Copy out each line of the data holding "camera".

==== RECORDS FOR THIS EXERCISE

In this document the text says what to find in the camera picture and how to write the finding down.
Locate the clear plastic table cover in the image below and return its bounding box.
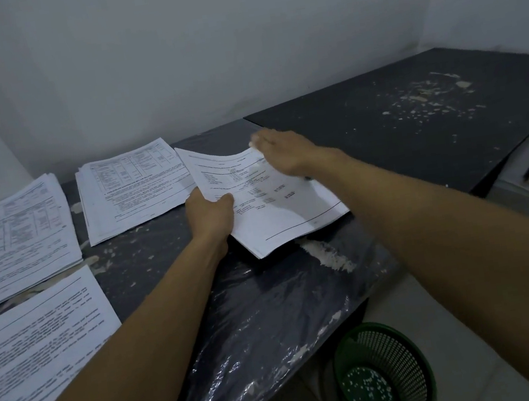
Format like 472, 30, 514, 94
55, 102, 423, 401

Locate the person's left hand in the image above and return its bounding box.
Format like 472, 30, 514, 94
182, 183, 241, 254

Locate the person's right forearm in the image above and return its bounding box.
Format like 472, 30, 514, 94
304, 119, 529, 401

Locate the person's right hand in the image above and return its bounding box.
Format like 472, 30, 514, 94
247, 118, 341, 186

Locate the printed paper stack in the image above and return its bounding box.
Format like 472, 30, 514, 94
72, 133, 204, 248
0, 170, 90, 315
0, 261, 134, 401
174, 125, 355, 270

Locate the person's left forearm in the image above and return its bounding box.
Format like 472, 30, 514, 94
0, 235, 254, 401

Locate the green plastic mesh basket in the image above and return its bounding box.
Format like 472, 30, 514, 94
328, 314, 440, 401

========
==== RECORDS FOR THIS EXERCISE

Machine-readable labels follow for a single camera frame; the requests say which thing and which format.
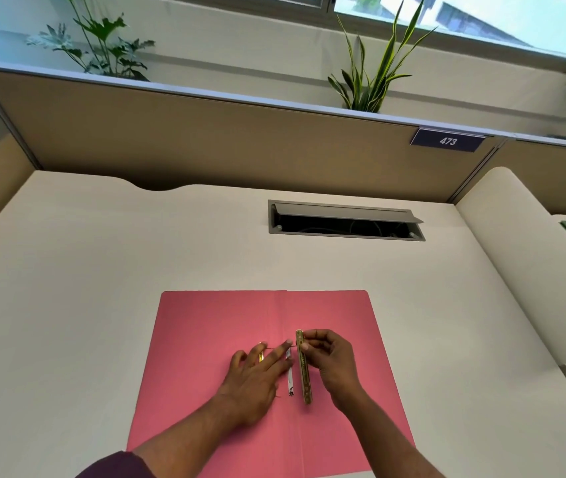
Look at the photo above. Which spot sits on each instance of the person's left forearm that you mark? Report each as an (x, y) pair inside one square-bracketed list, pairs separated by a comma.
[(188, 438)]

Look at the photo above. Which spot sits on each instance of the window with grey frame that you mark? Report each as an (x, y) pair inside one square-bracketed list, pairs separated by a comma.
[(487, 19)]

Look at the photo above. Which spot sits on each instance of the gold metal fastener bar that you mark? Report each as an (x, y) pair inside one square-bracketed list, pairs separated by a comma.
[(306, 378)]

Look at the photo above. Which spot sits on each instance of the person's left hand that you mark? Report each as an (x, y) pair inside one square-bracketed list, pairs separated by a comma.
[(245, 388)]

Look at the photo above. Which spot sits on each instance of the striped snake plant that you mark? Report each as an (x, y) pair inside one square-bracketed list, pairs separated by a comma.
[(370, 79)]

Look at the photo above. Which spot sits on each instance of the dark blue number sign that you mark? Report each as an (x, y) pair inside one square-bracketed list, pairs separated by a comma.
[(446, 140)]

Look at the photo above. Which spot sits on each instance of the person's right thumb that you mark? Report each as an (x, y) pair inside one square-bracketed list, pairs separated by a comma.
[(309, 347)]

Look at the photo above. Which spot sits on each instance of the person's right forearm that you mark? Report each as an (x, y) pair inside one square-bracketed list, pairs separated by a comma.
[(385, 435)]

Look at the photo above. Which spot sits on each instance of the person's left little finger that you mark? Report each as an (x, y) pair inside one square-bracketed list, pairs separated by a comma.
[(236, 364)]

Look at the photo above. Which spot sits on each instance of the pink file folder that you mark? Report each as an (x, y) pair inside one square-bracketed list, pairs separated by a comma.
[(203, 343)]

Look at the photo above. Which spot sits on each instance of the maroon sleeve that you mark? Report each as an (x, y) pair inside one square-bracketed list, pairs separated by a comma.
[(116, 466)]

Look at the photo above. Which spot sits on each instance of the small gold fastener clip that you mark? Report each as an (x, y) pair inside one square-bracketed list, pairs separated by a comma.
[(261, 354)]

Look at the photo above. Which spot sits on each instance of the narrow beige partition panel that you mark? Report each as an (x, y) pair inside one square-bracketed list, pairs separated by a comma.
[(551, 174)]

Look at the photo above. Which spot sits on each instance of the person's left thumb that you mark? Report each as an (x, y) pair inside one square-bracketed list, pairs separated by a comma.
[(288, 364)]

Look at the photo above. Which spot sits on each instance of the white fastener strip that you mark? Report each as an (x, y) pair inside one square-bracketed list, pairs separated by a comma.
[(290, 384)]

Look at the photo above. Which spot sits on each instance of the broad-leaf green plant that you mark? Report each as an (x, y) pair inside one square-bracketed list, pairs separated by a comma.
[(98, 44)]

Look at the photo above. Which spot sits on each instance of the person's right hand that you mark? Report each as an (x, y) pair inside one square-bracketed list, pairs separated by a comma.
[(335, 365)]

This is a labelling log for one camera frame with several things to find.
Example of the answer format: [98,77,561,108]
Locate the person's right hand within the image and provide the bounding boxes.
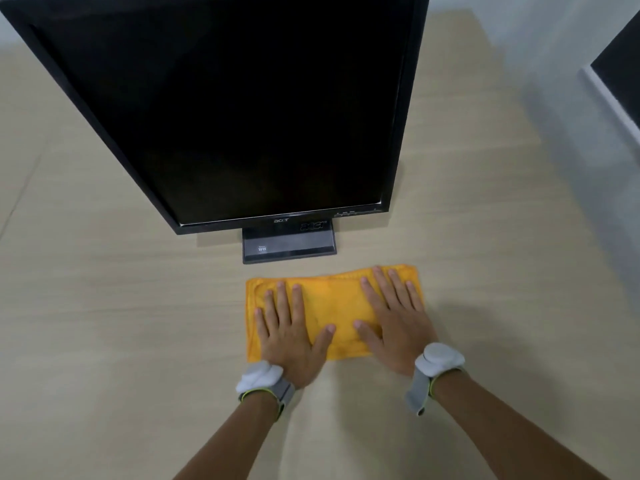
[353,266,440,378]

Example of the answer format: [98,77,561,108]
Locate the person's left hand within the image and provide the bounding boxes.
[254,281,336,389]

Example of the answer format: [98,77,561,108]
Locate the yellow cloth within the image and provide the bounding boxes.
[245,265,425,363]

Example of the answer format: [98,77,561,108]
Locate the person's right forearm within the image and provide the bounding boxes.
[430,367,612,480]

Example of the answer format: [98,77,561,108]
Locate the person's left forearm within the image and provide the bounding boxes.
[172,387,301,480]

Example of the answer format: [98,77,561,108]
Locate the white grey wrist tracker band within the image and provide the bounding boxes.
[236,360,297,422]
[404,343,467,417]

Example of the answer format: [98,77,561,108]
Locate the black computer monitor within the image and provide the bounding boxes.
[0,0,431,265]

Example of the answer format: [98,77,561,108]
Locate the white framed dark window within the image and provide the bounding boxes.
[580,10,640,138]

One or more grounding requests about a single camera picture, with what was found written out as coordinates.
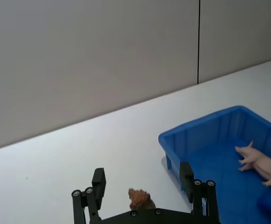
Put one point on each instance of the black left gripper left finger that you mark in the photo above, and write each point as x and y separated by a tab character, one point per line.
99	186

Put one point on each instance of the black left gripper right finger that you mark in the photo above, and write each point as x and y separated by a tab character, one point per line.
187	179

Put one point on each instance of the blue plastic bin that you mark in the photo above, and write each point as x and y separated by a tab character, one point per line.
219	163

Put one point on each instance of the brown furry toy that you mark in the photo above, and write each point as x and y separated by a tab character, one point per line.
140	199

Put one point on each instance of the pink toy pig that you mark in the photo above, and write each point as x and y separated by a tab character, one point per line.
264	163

========

• YOUR RESPONSE
In this document the text says what to find in the camera picture and how to write the finding down.
Machine-readable labels follow for a single camera frame; the requests say which thing and which format.
This is a labelling log for one camera frame with several things to find.
One or more grounding requests about a single camera picture, with what was found written out as coordinates.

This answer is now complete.